Fayette County

1st Lt. Glenn C. Truesdell



The Leading Lady was one of 97 aircraft launched in a multi-group formation to bombard the port facilities and urban areas of Nagoya, Japan on January 3, 1945. Flak from anti-aircraft artillery was meager, and enemy fighter aircraft attacks were described as moderate, with 346 passes reported. About 10 minutes after bombs away, the aircraft exchanged gunnery fire with an attacking Kawasaki Ki-61 Hien "Tony" fighter plane. The Leading Lady was struck by the "Tony" between the nose fuselage and the #3 engine. All but one crew member was killed when the disabled aircraft crashed and burned about 30 kilometers southeast of Nagoya, in Sodame forest near the village of Matsudaira.

Picture of the crew above (from left to right)
1. Sgt. Harold T. Hedges, Tail Gunner (POW) the only survivor on the Jan 3, 1945 flight.
2. Sgt. Frank J. Yanik, Gunner
3. Sgt. Edwin D.(Levin) Lawson, CFC Gunner, not on the flight of Jan 3, 1945. He is now known as Edwin D. Lawson. Sgt. Lawson is the only living person in this photograph as of March 5, 2005. He became a professor of psychology. Awarded the Purple Heart, Distinguished Flying Cross and the Air Medal with oak leaf clusters.
4. Sgt.Paul E.Dreyer, Radar operator
5. Sgt.Joseph P.Nighan, Radio operator
6. Sgt. Karl Hunt, Gunner
7. 1st Lt. Glenn C.Truesdell, Flight Engineer, awarded the Purple Heart and the Air Medal
8. 1st Lt. Glendon M.Aitken, Bombardier
9. 2nd Lt. Kenneth F Fine, Navigator, not on the flight of Jan 3,1945. Lt.Kenneth F Fine survived the war, completed 35 missions and was awarded the Distinguished Flying Cross and the Air Medal with 4 oak clusters.
10. 1st Lt. Felix P Omilian, Co-Pilot
11. Maj. Wilbur E.Hurlbutt, Pilot

Not shown in this picture are;
*.1st Lt. Edward H. Stoehr, Navigator, who flew with the crew of the Leading Lady for the first time on Jan. 3, 1945. He replaced 2Lt. Fine.
*. Cpl. Richard P. Steinberg, Gunner, who also flew with this crew for the first time on Jan. 3, 1945. He replaced Sgt. Levin ( Lawson) who had been wounded in an air raid on Jan. 2, 1945
*.Lt. Col. Marcus A. Mullen, Group Operations Officer who was onboard the aircraft as an observer on Jan. 3, 1945.

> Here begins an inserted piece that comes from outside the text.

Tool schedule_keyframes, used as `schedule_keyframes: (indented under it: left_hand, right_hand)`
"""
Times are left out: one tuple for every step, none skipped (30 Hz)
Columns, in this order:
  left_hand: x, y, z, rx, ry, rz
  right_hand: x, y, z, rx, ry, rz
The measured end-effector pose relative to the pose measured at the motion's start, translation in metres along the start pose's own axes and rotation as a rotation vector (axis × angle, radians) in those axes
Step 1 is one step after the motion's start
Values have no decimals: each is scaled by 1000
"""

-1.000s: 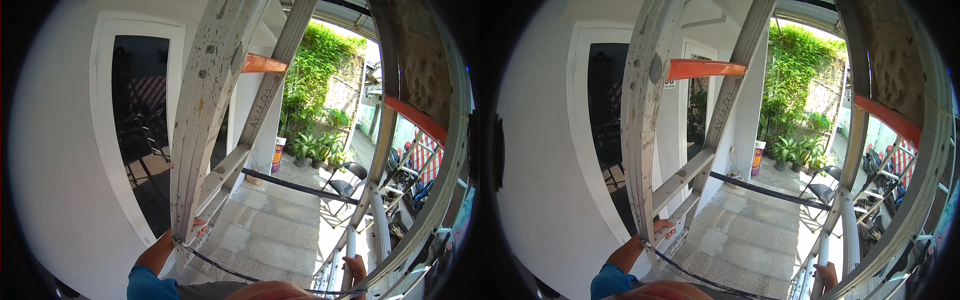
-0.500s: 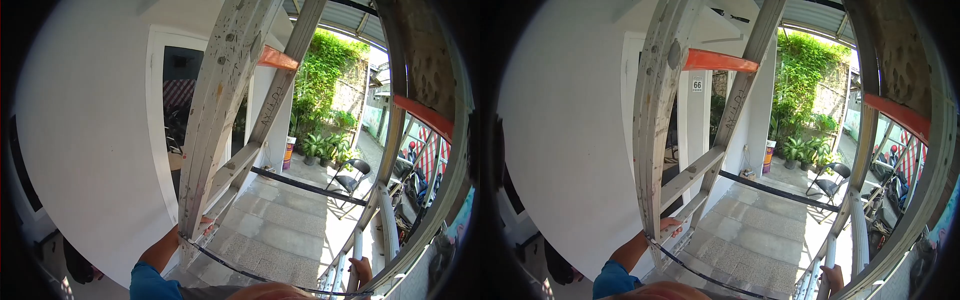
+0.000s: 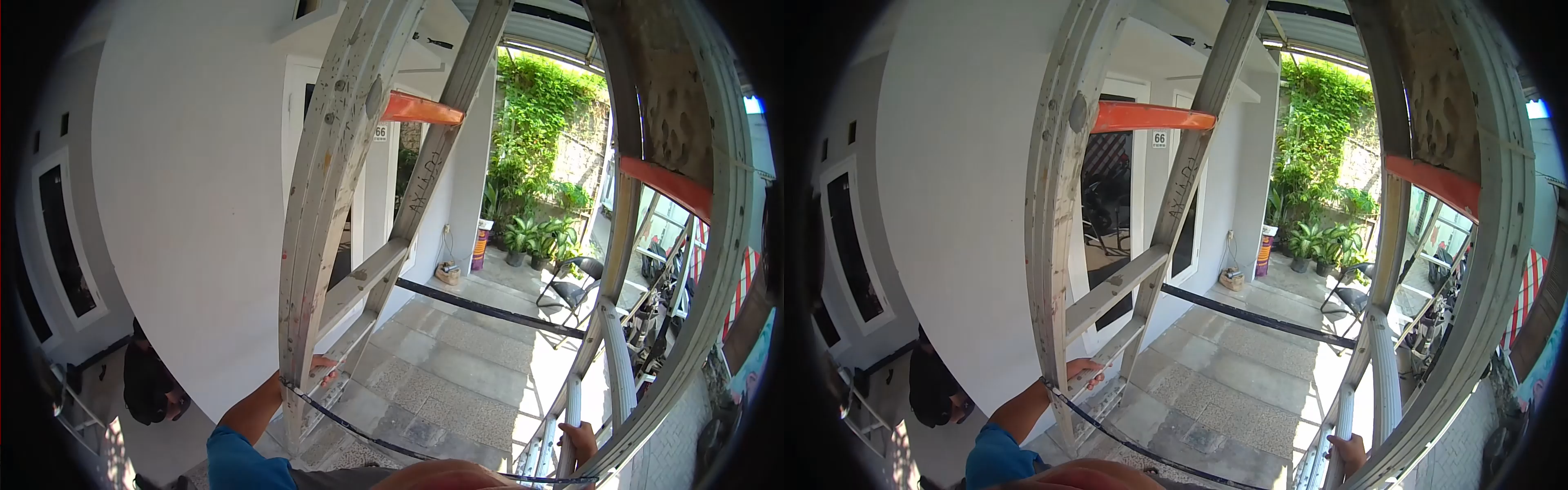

Truesdell Graduates From O.C.S at Yale

Lieut. Glenn C. Truesdell, Drew Field, Tampa, Fla., who has graduated from officers training school at Yale University, is spending his furlough here with his parents, Mr. and Mrs. S.F. Truesdell. He is an engineer. The Truesdells have another son in service, Lieut. Wayne P. Truesdell, who is in training as a navigator at Hollywood, Fla.

Source: Oelwein Daily Register, August 11, 1943; pg 8, col. 3

Air Medal Awarded Posthumously to Arlington Man

Mrs. Jean E. Truesdell, Arlington, has received the air medal which has been posthumously awarded to First Lieutenant Glenn C. Truesdell, Air Corps. The medal was awarded by direction of the president. Lieutenant Truesdell received the Purple Heart posthumously March 9.

Lieutenant Truesdell, 29, served in the Air Corps for two years as a flight engineer on a B-29. The citation read:
"For meritorious achievement while participating in aerial flights as combat crew member in successful combat missions against the Japanese Empire from December 3 to 28, 1944. All missions were flown under rapidly changing and oftentimes adverse weather conditions. The flights were subject to enemy anti-air-craft fire and fighter opposition. There were constantly present difficult navigational problems, danger of engine failure and consequent ditching many miles at sea. Under prolonged periods of physical and mental strain, and undaunted by the many hazards faced regularly and continuously, each crew member displayed such courage and skill in the performance of his duty as to reflect great credit on himself and the Army Air Forces."

Lieutenant Wayne Truesdell, a brother of Lieutenant Glenn Truesdell, is still serving as a navy navigator. Lieutenant Truesdell's wife and his son, Glenn, reside in Arlington.